▶ **What needs to be done**
Determine how many lines of the material below include "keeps", and reply with that number alone.

▶ **Data to use**
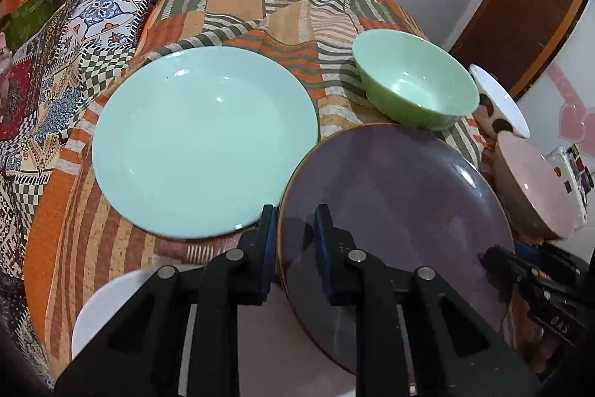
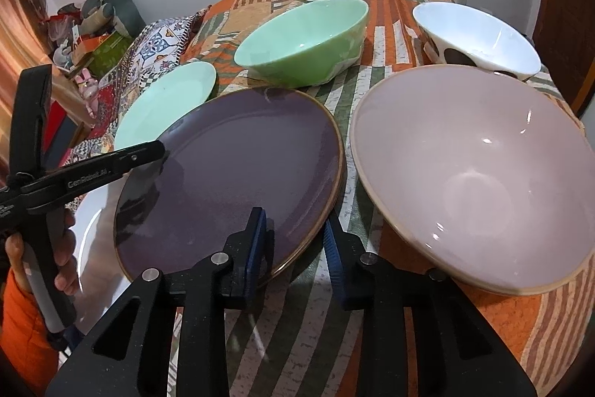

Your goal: Organize plates and bowls

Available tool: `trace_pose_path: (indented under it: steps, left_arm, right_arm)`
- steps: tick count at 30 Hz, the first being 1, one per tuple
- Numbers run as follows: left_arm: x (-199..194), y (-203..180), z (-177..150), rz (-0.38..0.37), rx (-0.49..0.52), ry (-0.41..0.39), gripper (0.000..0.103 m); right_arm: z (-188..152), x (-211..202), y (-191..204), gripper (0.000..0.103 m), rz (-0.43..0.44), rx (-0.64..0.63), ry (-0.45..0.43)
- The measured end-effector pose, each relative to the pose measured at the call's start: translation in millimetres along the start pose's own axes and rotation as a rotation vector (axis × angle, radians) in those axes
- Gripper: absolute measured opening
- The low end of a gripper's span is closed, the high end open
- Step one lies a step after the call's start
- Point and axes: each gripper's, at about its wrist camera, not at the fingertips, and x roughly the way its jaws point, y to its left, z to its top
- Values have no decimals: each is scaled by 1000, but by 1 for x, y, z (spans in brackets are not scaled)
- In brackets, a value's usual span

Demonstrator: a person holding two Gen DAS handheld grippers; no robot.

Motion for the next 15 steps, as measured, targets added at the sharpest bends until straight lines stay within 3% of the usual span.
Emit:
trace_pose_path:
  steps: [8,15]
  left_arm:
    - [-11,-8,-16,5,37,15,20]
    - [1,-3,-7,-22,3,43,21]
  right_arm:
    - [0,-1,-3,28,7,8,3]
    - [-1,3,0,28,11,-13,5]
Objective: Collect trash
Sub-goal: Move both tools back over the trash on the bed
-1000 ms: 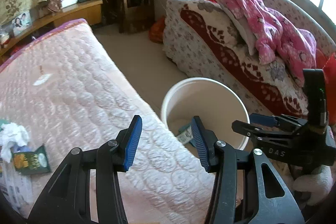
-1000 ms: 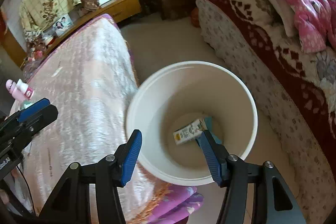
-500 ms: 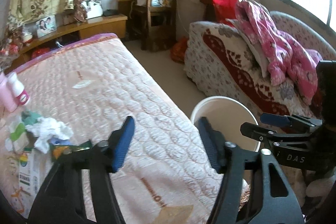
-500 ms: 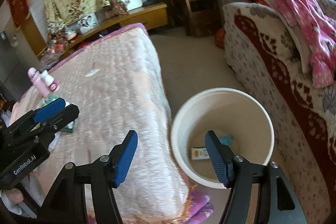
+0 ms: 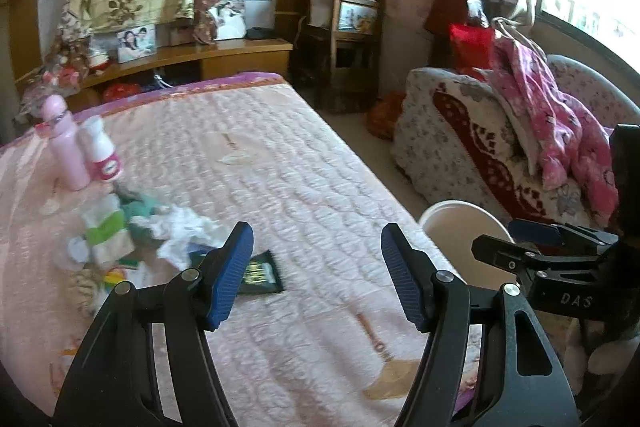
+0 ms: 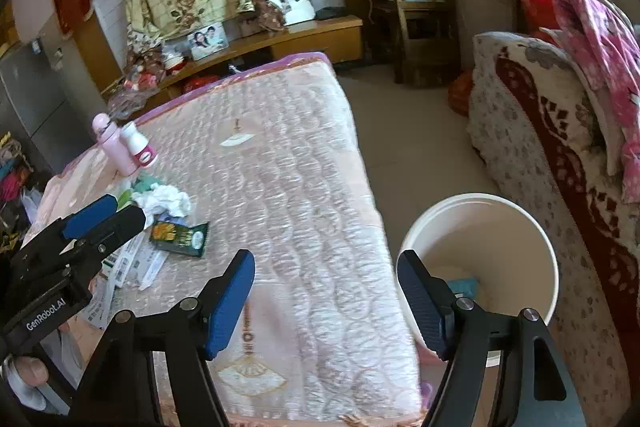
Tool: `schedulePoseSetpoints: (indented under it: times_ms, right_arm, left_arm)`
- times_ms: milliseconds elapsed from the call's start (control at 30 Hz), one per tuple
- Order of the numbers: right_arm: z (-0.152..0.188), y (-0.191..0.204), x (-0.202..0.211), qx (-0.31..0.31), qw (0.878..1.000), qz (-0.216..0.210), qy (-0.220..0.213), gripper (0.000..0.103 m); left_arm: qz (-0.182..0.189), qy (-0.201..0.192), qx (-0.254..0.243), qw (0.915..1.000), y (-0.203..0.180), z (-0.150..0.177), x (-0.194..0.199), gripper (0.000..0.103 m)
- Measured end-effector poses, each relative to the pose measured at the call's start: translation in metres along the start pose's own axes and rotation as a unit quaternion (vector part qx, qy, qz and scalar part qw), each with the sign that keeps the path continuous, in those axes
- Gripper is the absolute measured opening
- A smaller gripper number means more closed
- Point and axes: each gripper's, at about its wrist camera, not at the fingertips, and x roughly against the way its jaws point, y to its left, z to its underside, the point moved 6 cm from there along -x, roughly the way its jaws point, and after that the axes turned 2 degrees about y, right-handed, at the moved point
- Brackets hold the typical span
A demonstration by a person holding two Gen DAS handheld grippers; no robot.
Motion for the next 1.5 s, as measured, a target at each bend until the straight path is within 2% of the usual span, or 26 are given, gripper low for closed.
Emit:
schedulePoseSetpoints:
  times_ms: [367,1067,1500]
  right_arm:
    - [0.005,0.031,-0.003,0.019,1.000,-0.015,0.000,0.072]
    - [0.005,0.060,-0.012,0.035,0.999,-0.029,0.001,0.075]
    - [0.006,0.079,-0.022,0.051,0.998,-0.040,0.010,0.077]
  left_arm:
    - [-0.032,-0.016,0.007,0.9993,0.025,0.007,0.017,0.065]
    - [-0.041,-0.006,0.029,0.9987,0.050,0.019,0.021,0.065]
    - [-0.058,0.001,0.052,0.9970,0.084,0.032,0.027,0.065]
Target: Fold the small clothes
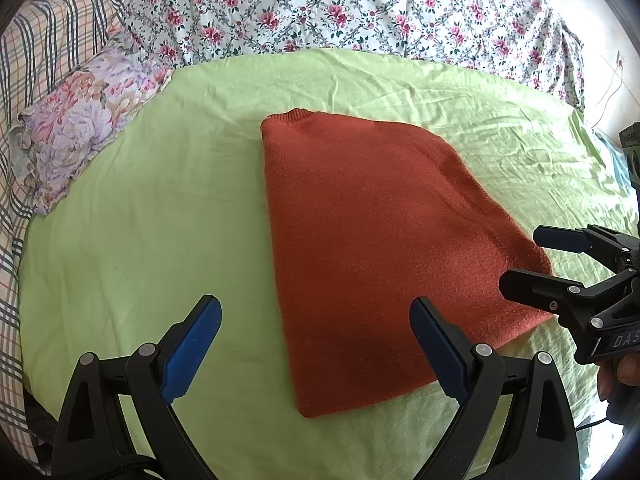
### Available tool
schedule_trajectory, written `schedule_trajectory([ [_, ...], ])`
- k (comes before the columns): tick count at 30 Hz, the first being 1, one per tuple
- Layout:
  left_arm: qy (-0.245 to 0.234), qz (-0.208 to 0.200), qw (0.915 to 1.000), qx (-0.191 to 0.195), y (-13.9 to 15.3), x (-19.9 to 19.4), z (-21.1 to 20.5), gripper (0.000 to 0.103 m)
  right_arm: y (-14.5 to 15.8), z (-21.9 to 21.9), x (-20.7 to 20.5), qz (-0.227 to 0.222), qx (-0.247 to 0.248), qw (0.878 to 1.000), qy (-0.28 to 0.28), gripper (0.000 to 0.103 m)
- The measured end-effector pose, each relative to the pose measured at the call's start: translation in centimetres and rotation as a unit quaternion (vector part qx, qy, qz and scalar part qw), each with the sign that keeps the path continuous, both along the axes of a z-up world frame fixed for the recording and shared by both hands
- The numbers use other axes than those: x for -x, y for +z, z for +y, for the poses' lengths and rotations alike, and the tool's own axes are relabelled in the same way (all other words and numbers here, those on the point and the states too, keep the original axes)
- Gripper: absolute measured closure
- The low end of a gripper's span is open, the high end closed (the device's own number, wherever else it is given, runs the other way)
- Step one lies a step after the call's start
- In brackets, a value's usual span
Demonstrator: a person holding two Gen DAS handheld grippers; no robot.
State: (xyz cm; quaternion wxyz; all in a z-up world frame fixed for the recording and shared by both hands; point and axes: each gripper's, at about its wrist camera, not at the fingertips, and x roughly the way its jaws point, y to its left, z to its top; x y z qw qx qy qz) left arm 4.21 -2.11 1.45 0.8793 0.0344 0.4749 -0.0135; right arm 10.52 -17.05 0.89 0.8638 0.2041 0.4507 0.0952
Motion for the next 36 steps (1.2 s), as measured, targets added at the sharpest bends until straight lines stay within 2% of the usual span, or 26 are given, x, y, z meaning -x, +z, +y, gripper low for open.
schedule_trajectory([
  [36,-0.004,0.002,1.0000,0.003,-0.22,-0.85,-0.37,0.007,0.43,-0.44,-0.54,-0.002,-0.006,1.000,-0.001,0.005],
])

▶ **Your response**
2